▶ [AIM OF THE TASK] If a line in the data holds "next", copy that line out in full.

▶ [MATERIAL PROVIDED]
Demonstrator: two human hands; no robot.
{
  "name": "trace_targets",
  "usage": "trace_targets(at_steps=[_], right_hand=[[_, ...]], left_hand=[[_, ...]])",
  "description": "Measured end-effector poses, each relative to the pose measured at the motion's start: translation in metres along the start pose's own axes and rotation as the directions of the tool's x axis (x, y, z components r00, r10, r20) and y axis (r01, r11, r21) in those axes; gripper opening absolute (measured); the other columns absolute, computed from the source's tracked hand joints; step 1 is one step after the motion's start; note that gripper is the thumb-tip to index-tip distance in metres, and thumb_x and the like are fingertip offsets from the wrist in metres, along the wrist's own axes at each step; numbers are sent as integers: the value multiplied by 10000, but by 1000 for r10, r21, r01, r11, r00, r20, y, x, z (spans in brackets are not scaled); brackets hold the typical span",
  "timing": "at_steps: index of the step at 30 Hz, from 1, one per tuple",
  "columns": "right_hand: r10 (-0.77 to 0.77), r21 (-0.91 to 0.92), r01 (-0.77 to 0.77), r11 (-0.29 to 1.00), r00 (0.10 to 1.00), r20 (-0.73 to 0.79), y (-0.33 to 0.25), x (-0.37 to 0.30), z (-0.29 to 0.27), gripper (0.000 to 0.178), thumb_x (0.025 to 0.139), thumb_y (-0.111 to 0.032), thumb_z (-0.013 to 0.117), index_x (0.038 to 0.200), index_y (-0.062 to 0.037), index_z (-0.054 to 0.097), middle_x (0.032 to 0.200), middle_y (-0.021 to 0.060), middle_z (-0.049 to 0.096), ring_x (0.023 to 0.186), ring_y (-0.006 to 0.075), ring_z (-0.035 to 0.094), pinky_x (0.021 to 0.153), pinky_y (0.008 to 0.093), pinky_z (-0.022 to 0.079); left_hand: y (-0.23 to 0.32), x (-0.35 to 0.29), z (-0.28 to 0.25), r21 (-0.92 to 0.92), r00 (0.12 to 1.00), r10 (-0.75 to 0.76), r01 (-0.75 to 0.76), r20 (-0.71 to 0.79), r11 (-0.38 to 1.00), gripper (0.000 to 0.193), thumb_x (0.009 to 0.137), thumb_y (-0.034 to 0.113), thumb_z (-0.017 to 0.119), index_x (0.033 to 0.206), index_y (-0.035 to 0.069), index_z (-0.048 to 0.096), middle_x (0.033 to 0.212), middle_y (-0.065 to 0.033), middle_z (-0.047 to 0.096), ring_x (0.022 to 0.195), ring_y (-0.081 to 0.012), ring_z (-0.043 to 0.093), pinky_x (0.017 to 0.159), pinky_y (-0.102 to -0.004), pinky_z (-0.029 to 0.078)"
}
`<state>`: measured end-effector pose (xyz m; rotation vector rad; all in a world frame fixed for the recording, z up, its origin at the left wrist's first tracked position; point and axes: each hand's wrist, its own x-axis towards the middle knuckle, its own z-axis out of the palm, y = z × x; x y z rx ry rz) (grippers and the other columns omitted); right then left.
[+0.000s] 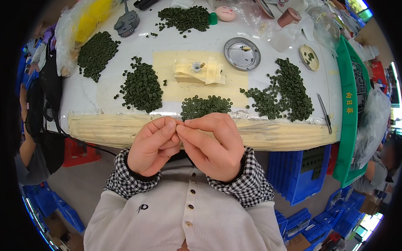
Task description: Assembling small green plastic components onto white strips at a factory workbench.
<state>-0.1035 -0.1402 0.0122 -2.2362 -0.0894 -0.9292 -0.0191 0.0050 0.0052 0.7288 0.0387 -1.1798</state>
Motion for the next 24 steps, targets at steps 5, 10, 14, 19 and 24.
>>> trace_targets(at_steps=[5,10,14,19,24], right_hand=[[-53,17,53,998,999,9,4,-2,2,248,644,43,731,872,-39,677,884,79,606,773,217,579,666,298,485],[263,468,-317,825,948,178,8,-4,-6,208,665,38,722,850,-32,657,880,85,593,786,206,570,672,293,466],[208,419,-254,872,966,153,4,-2,-8,184,671,23,729,824,-35,646,860,83,586,783,203,564,662,290,452],[110,227,-118,967,993,49,3,0,-7,182,661,20,739,812,-33,650,826,74,586,753,203,567,639,283,453],[202,296,-227,928,973,112,4,0,-10,189,660,32,740,822,-16,655,807,77,596,716,193,583,605,273,465]], left_hand=[[3,-2,-1,-54,998,-55,56,20,997,166,949,168,513,942,29,602,768,8,586,542,-17,362,478,-169,275],[8,-1,-4,76,984,-106,96,140,992,139,925,149,552,907,24,611,762,-9,600,523,-19,344,464,-174,261],[7,1,-2,165,991,-56,35,124,986,96,893,106,595,888,16,625,768,-29,623,530,-13,354,448,-177,255],[6,1,-5,239,994,32,-58,109,969,94,877,69,609,933,-2,638,812,-39,641,596,-21,453,516,-164,354],[12,-4,2,417,990,109,-139,95,898,105,872,56,610,941,-17,641,836,-33,651,692,-33,535,641,-172,431]])
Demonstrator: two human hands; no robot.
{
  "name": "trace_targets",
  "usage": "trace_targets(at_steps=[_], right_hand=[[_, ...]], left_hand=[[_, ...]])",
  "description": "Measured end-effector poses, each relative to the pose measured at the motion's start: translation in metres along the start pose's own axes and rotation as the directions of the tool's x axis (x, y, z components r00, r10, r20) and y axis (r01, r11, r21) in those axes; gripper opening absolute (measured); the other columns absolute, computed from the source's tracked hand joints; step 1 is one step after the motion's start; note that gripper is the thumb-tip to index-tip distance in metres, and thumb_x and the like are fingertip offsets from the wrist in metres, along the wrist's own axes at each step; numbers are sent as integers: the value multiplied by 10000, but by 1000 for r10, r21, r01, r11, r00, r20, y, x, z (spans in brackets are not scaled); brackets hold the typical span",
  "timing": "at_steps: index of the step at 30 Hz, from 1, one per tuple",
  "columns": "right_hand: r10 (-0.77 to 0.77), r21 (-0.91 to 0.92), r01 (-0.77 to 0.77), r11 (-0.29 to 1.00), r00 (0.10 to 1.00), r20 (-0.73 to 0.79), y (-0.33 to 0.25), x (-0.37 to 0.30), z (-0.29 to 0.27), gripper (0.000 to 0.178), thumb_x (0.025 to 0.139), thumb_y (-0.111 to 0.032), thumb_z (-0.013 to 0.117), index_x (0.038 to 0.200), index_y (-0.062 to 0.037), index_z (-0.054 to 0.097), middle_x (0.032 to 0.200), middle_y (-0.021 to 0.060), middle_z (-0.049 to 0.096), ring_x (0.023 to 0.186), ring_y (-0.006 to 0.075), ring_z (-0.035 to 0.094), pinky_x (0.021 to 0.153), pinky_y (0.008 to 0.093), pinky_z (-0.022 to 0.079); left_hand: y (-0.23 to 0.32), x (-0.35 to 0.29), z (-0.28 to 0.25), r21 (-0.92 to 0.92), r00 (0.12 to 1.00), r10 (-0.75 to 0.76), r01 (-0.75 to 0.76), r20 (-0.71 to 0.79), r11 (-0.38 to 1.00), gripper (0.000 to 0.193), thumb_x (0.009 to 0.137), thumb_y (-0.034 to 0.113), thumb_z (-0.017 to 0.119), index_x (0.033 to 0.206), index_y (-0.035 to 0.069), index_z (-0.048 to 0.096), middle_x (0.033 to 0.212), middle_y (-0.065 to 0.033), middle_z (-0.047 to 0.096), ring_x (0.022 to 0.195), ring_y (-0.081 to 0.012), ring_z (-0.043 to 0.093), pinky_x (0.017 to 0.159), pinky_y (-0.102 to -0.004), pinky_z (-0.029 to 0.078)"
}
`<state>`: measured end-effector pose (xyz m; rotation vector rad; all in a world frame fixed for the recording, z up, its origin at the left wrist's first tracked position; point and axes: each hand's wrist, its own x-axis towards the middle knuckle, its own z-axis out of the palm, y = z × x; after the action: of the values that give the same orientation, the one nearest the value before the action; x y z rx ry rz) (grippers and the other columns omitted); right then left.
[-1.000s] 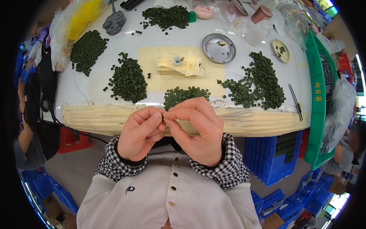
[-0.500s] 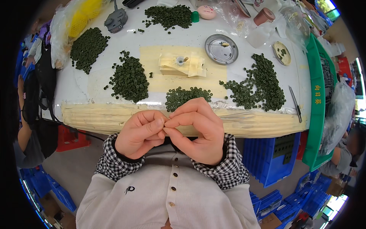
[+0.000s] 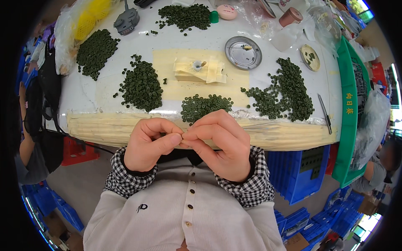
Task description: Assembling small green plastic components onto white strips at a factory workbench.
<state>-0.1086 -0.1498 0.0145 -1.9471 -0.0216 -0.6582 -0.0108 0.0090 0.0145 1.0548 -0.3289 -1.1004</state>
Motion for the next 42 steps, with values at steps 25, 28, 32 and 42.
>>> trace_targets(at_steps=[25,28,32,42], right_hand=[[198,185,-198,963,980,19,2,-3,3,107,720,47,647,820,9,634,800,105,632,721,187,608,653,273,475],[303,205,-307,929,952,51,-3,-3,4,88,726,40,648,809,16,630,794,100,631,718,178,604,647,268,469],[238,186,-245,952,970,59,-1,-5,3,105,730,35,653,833,21,640,794,100,631,718,171,604,647,266,470],[117,-172,-135,976,987,-112,0,4,-2,145,705,37,687,840,-2,651,777,80,615,720,212,573,639,290,450]], left_hand=[[-11,-2,3,334,959,250,-194,-131,922,78,809,16,645,881,-9,664,642,78,505,536,22,345,469,-159,272],[-13,-2,3,385,943,305,-235,-131,893,78,797,8,651,873,-5,663,651,74,493,526,21,336,464,-163,265],[-14,-2,1,420,943,315,-244,-108,874,74,797,2,646,869,-8,659,669,54,522,529,18,341,473,-161,272],[7,3,-12,-502,970,-30,-97,-240,860,145,962,164,438,933,53,526,738,-5,520,490,-24,297,438,-176,259]])
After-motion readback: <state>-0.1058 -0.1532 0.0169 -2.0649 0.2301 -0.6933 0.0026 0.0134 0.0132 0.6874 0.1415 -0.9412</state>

▶ [REPLY]
Motion for the next 24 steps, targets at steps 5, 10, 14, 19 and 24.
Motion for the next 42 steps, with values at steps 25, 28, 32 and 42.

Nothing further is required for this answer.